Records to process:
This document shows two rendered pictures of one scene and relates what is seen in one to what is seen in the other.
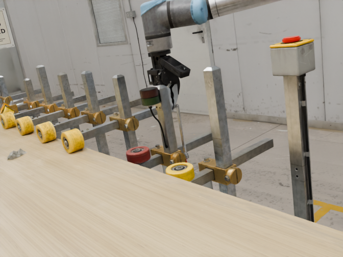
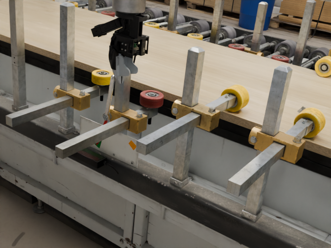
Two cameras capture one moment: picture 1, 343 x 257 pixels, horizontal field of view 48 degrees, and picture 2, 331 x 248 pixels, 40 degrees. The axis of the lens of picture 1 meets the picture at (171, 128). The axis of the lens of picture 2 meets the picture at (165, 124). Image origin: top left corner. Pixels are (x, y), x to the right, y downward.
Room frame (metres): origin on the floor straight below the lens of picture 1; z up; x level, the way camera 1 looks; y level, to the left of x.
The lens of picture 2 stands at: (2.59, -0.30, 1.46)
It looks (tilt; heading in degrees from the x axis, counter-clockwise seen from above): 25 degrees down; 160
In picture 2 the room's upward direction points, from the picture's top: 6 degrees clockwise
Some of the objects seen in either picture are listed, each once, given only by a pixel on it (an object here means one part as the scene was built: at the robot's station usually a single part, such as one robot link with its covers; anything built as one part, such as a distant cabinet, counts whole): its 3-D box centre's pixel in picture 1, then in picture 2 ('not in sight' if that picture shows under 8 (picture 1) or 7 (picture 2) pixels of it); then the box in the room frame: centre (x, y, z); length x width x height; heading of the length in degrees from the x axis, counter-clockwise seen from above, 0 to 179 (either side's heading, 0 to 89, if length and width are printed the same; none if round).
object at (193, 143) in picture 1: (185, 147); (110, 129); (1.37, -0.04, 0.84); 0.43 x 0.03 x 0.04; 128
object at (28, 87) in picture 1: (37, 118); not in sight; (2.27, 0.78, 0.87); 0.03 x 0.03 x 0.48; 38
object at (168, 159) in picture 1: (167, 157); (126, 118); (1.29, 0.03, 0.85); 0.13 x 0.06 x 0.05; 38
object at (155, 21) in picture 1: (155, 19); not in sight; (1.38, -0.01, 1.32); 0.10 x 0.09 x 0.12; 77
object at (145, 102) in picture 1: (150, 100); not in sight; (1.25, 0.05, 1.07); 0.06 x 0.06 x 0.02
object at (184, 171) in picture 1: (181, 184); (102, 86); (1.03, 0.00, 0.85); 0.08 x 0.08 x 0.11
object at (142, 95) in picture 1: (149, 92); not in sight; (1.25, 0.05, 1.09); 0.06 x 0.06 x 0.02
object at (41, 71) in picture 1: (50, 109); not in sight; (2.07, 0.62, 0.94); 0.03 x 0.03 x 0.48; 38
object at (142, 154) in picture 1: (140, 164); (150, 108); (1.24, 0.13, 0.85); 0.08 x 0.08 x 0.11
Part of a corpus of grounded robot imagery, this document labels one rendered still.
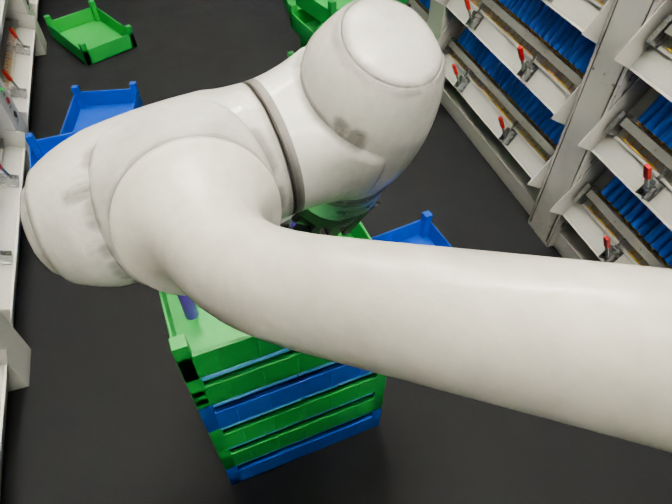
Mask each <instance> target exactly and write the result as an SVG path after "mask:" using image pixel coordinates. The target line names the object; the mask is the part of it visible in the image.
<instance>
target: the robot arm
mask: <svg viewBox="0 0 672 504"><path fill-rule="evenodd" d="M445 72H446V59H445V56H444V55H443V54H442V51H441V49H440V46H439V44H438V42H437V40H436V38H435V36H434V34H433V32H432V31H431V30H430V28H429V27H428V25H427V24H426V22H425V21H424V20H423V19H422V18H421V16H420V15H419V14H418V13H417V12H416V11H415V10H413V9H412V8H410V7H409V6H407V5H405V4H403V3H401V2H399V1H396V0H354V1H351V2H350V3H348V4H347V5H345V6H344V7H342V8H341V9H340V10H338V11H337V12H336V13H335V14H333V15H332V16H331V17H330V18H329V19H328V20H327V21H326V22H325V23H324V24H323V25H322V26H321V27H320V28H319V29H318V30H317V31H316V32H315V33H314V34H313V35H312V36H311V38H310V40H309V41H308V43H307V45H306V46H304V47H302V48H301V49H299V50H298V51H297V52H296V53H294V54H293V55H292V56H290V57H289V58H288V59H286V60H285V61H284V62H282V63H281V64H279V65H277V66H276V67H274V68H272V69H271V70H269V71H267V72H266V73H264V74H261V75H259V76H257V77H255V78H253V79H250V80H247V81H244V82H242V83H238V84H234V85H230V86H226V87H222V88H216V89H208V90H199V91H195V92H191V93H188V94H184V95H180V96H176V97H172V98H169V99H165V100H162V101H159V102H155V103H152V104H149V105H146V106H143V107H140V108H137V109H134V110H131V111H128V112H125V113H123V114H120V115H117V116H115V117H112V118H109V119H107V120H104V121H102V122H99V123H97V124H94V125H92V126H89V127H87V128H85V129H83V130H81V131H79V132H77V133H76V134H74V135H72V136H71V137H69V138H67V139H66V140H64V141H63V142H61V143H60V144H58V145H57V146H56V147H54V148H53V149H52V150H50V151H49V152H48V153H46V154H45V155H44V156H43V157H42V158H41V159H40V160H39V161H38V162H37V163H36V164H35V165H34V166H33V167H32V168H31V169H30V171H29V172H28V174H27V177H26V181H25V185H24V187H23V189H22V191H21V193H20V202H19V210H20V217H21V222H22V225H23V229H24V232H25V234H26V237H27V239H28V241H29V243H30V245H31V247H32V249H33V251H34V253H35V254H36V255H37V257H38V258H39V259H40V261H41V262H42V263H43V264H44V265H45V266H46V267H47V268H48V269H49V270H51V271H52V272H54V273H56V274H58V275H61V276H62V277H63V278H65V279H66V280H68V281H70V282H72V283H76V284H81V285H88V286H98V287H121V286H127V285H131V284H134V283H138V282H139V283H142V284H144V285H148V286H150V287H152V288H154V289H156V290H159V291H162V292H165V293H169V294H174V295H182V296H188V297H189V298H190V299H191V300H192V301H193V302H194V303H195V304H197V305H198V306H199V307H200V308H201V309H203V310H204V311H206V312H207V313H209V314H210V315H212V316H213V317H215V318H216V319H218V320H219V321H221V322H222V323H224V324H226V325H228V326H230V327H232V328H234V329H236V330H238V331H241V332H243V333H245V334H248V335H250V336H253V337H255V338H258V339H260V340H263V341H266V342H269V343H272V344H275V345H278V346H281V347H284V348H287V349H291V350H294V351H297V352H301V353H304V354H308V355H311V356H315V357H319V358H322V359H326V360H330V361H333V362H337V363H341V364H344V365H348V366H352V367H356V368H359V369H363V370H367V371H370V372H374V373H378V374H382V375H385V376H389V377H393V378H397V379H400V380H404V381H408V382H411V383H415V384H419V385H423V386H426V387H430V388H434V389H438V390H441V391H445V392H449V393H453V394H456V395H460V396H464V397H467V398H471V399H475V400H479V401H482V402H486V403H490V404H494V405H497V406H501V407H505V408H508V409H512V410H516V411H520V412H523V413H527V414H531V415H535V416H538V417H542V418H546V419H549V420H553V421H557V422H561V423H564V424H568V425H572V426H576V427H579V428H583V429H587V430H590V431H594V432H598V433H601V434H605V435H609V436H612V437H616V438H620V439H623V440H627V441H631V442H634V443H638V444H641V445H645V446H649V447H652V448H656V449H659V450H662V451H666V452H669V453H672V269H669V268H659V267H649V266H639V265H630V264H620V263H610V262H599V261H589V260H578V259H568V258H557V257H547V256H537V255H526V254H516V253H505V252H495V251H484V250H474V249H463V248H453V247H442V246H432V245H422V244H411V243H401V242H390V241H380V240H369V239H359V238H349V237H340V236H338V234H339V233H342V235H348V234H349V233H351V231H352V230H353V229H354V228H355V227H356V226H357V225H358V224H359V223H360V221H361V220H362V219H363V218H364V217H365V216H366V215H367V214H368V213H369V211H370V210H372V209H373V208H374V207H376V206H378V205H379V204H380V203H381V201H380V198H379V196H380V194H381V193H382V191H383V190H384V189H385V188H386V186H387V185H389V184H390V183H392V182H393V181H394V180H395V179H397V178H398V177H399V175H400V174H401V173H402V172H403V171H404V170H405V169H406V168H407V167H408V165H409V164H410V163H411V161H412V160H413V159H414V157H415V156H416V154H417V153H418V151H419V150H420V148H421V146H422V145H423V143H424V141H425V139H426V138H427V136H428V133H429V131H430V129H431V127H432V125H433V122H434V120H435V117H436V114H437V111H438V108H439V105H440V101H441V97H442V93H443V87H444V82H445ZM292 221H293V222H294V223H296V225H295V226H293V227H289V226H290V225H291V222H292Z"/></svg>
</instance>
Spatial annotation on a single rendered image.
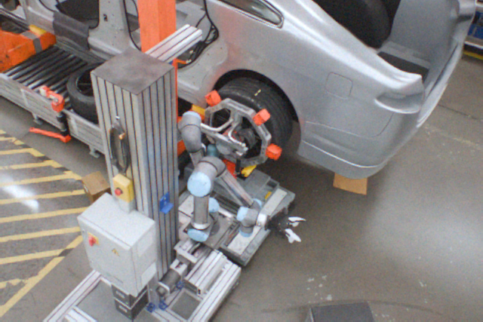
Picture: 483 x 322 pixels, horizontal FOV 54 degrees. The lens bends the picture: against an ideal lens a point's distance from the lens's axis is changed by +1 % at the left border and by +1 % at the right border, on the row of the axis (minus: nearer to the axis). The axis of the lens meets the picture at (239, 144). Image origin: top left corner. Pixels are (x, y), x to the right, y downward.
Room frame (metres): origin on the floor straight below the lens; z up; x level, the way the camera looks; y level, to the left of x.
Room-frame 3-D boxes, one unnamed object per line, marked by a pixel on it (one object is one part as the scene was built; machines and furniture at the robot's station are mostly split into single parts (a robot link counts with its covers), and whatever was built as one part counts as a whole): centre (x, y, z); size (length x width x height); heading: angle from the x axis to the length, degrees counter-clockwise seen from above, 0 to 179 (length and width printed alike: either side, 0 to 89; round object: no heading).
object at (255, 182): (2.68, -0.05, 0.32); 0.40 x 0.30 x 0.28; 62
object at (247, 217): (1.51, -0.09, 1.21); 0.11 x 0.08 x 0.09; 77
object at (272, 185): (2.66, -0.08, 0.13); 0.50 x 0.36 x 0.10; 62
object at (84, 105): (3.43, 1.31, 0.39); 0.66 x 0.66 x 0.24
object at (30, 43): (3.75, 2.11, 0.69); 0.52 x 0.17 x 0.35; 152
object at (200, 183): (1.57, 0.17, 1.19); 0.15 x 0.12 x 0.55; 167
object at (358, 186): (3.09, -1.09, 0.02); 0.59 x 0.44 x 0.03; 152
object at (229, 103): (2.53, 0.03, 0.85); 0.54 x 0.07 x 0.54; 62
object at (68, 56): (3.50, 1.48, 0.14); 2.47 x 0.85 x 0.27; 62
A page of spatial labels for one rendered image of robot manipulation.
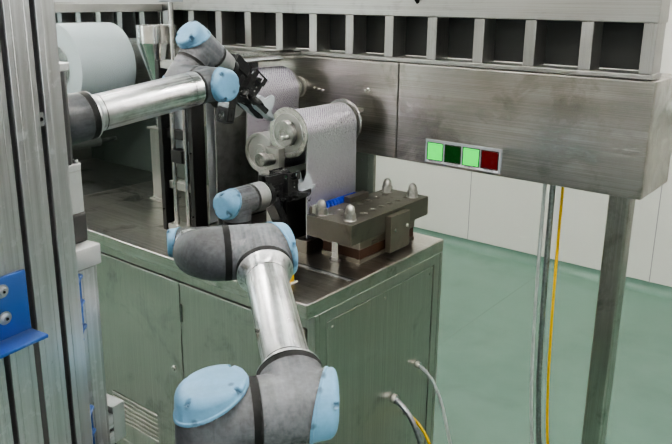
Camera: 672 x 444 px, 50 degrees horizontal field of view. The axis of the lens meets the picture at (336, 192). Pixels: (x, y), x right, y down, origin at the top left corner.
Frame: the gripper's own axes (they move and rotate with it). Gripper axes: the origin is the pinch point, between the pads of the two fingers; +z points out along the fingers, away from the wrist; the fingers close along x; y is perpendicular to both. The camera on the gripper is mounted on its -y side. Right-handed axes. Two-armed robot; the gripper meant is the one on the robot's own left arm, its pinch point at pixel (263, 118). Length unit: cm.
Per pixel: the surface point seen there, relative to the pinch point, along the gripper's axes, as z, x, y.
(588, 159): 40, -74, 24
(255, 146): 16.6, 15.2, -1.6
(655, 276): 291, -40, 85
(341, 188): 38.1, -4.7, -0.5
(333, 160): 28.8, -4.6, 4.3
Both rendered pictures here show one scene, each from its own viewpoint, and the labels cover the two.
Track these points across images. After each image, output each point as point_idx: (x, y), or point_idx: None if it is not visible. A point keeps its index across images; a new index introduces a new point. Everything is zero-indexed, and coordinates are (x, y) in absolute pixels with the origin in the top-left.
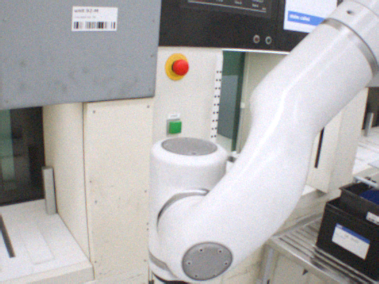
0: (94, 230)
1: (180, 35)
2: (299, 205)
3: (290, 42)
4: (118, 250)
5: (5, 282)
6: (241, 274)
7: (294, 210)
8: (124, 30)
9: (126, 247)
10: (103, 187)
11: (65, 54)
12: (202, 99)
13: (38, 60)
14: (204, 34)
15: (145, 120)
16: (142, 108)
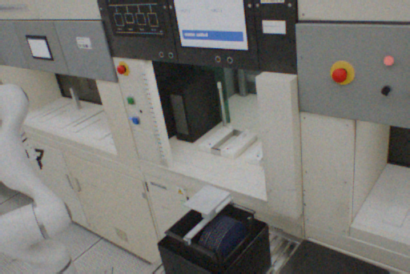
0: (113, 138)
1: (118, 51)
2: (252, 205)
3: (191, 56)
4: (125, 153)
5: (94, 144)
6: None
7: (247, 206)
8: (94, 48)
9: (127, 154)
10: (110, 118)
11: (80, 57)
12: (141, 88)
13: (74, 58)
14: (129, 50)
15: (117, 93)
16: (114, 86)
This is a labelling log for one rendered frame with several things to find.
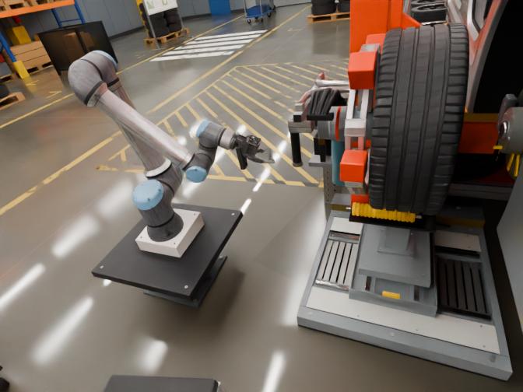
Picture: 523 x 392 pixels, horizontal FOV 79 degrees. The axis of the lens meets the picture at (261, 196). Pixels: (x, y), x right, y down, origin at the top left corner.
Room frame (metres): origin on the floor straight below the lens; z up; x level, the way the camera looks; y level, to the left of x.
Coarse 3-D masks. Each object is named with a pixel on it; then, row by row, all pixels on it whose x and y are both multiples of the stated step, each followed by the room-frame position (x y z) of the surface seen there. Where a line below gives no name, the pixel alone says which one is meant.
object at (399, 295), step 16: (432, 240) 1.09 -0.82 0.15; (432, 256) 1.00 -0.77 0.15; (352, 272) 0.97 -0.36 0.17; (432, 272) 0.91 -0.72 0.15; (352, 288) 0.90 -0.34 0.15; (368, 288) 0.86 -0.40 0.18; (384, 288) 0.87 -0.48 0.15; (400, 288) 0.86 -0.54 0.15; (416, 288) 0.82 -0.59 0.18; (432, 288) 0.83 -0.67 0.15; (384, 304) 0.81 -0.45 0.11; (400, 304) 0.78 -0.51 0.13; (416, 304) 0.76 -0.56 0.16; (432, 304) 0.75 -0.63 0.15
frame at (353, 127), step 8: (368, 48) 1.20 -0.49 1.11; (376, 48) 1.15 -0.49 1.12; (376, 80) 1.33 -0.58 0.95; (352, 96) 0.97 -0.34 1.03; (368, 96) 0.95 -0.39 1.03; (352, 104) 0.95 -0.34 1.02; (368, 104) 0.95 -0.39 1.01; (352, 112) 0.93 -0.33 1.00; (360, 112) 0.92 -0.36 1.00; (352, 120) 0.92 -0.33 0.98; (360, 120) 0.90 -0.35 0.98; (352, 128) 0.90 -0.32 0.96; (360, 128) 0.89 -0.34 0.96; (352, 136) 0.90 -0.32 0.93; (360, 136) 0.88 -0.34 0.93; (352, 144) 0.93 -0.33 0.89; (360, 144) 0.89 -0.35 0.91; (368, 160) 1.22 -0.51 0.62; (368, 168) 1.16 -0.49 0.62; (368, 176) 1.10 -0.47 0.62; (352, 184) 0.90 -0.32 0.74; (360, 184) 0.88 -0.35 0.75; (352, 192) 1.00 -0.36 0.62; (360, 192) 0.97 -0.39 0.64
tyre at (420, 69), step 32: (416, 32) 1.05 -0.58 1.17; (448, 32) 0.98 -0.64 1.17; (384, 64) 0.94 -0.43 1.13; (416, 64) 0.90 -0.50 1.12; (448, 64) 0.86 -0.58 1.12; (384, 96) 0.87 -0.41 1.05; (416, 96) 0.83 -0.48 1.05; (448, 96) 0.79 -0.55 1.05; (384, 128) 0.83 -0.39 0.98; (416, 128) 0.78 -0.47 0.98; (448, 128) 0.75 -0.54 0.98; (384, 160) 0.80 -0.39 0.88; (416, 160) 0.76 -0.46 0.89; (448, 160) 0.72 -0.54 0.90; (384, 192) 0.81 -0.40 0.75; (416, 192) 0.76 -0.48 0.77
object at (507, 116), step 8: (520, 96) 0.98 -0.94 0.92; (520, 104) 0.96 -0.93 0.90; (512, 112) 0.88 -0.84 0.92; (520, 112) 0.86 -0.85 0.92; (504, 120) 0.93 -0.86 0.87; (512, 120) 0.86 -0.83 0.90; (520, 120) 0.84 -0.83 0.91; (512, 128) 0.84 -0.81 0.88; (520, 128) 0.82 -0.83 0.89; (512, 136) 0.82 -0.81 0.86; (520, 136) 0.82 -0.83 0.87; (504, 144) 0.86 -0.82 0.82; (512, 144) 0.82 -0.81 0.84; (520, 144) 0.81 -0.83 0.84; (504, 152) 0.85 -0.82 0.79; (512, 152) 0.83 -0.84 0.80; (520, 152) 0.82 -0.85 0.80; (512, 160) 0.86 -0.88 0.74; (520, 160) 0.80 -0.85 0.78; (512, 168) 0.84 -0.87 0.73; (512, 176) 0.82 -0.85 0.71
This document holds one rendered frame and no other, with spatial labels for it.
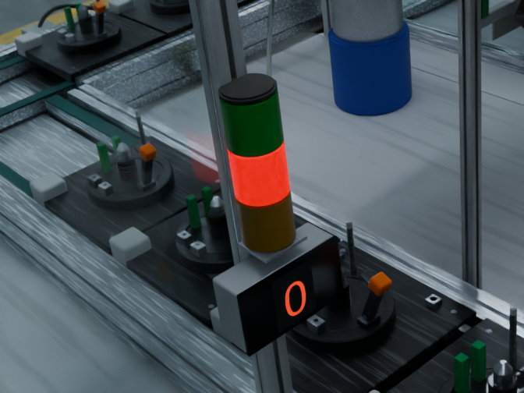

What needs to be done:
Say, as a single number and nothing more, how many lines of the entries contain the word "downward".

Worked solution:
2